The Onset of Heat-Induced Testicular Calcification in Mice: Involvement of the Telomeric Locus on Chromosome 1

Abstract

Spermatocytes of MRL/MpJ mice are more heat resistant than those of C57BL/6 mice in experimental cryptorchidism. This phenotype depends in part on the locus at the 81-cM region of MRL/MpJ-type chromosome 1 (Chr1). To evaluate the function of this locus, we examined pathological changes in mouse testes resulting from transient scrotal heat stress. Immediately after scrotal heat stress, meiosis progression and blood-testis barrier integrity were preserved in MRL/MpJ but not in C57BL/6 mice, nor in a C57BL/6-based congenic strain carrying the MRL/MpJ-derived Chr1 locus (B6.MRLc1).
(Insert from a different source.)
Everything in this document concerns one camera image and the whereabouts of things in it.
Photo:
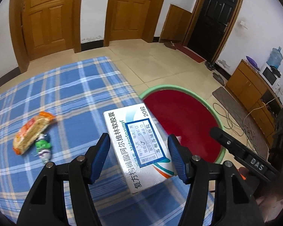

Testicular damage was severe in the weeks after scrotal heat stress in all three strains; however, testicular calcification was observed only in C57BL/6 and MRL/MpJ mice (initially as nanocrystals in mitochondria of degenerating germ cells). In testes, expression of gremlin 2, a bone morphogenetic protein antagonist encoded on Chr1, was markedly higher in B6.MRLc1 than in C57BL/6 or MRL/MpJ mice. Furthermore, gremlin-2 and bone morphogenetic protein 2 mRNA levels in heated testes correlated negatively and positively, respectively, with calcification. Thus, although the MRL/MpJ-derived locus on Chr1 may play a pivotal role in recovery from heat-induced testicular damage, especially via inhibition of calcification, MRL/MpJ mice have a precipitating factor for testicular calcification and heat shock-resistant factors that reside outside the 81-cM region of Chr1.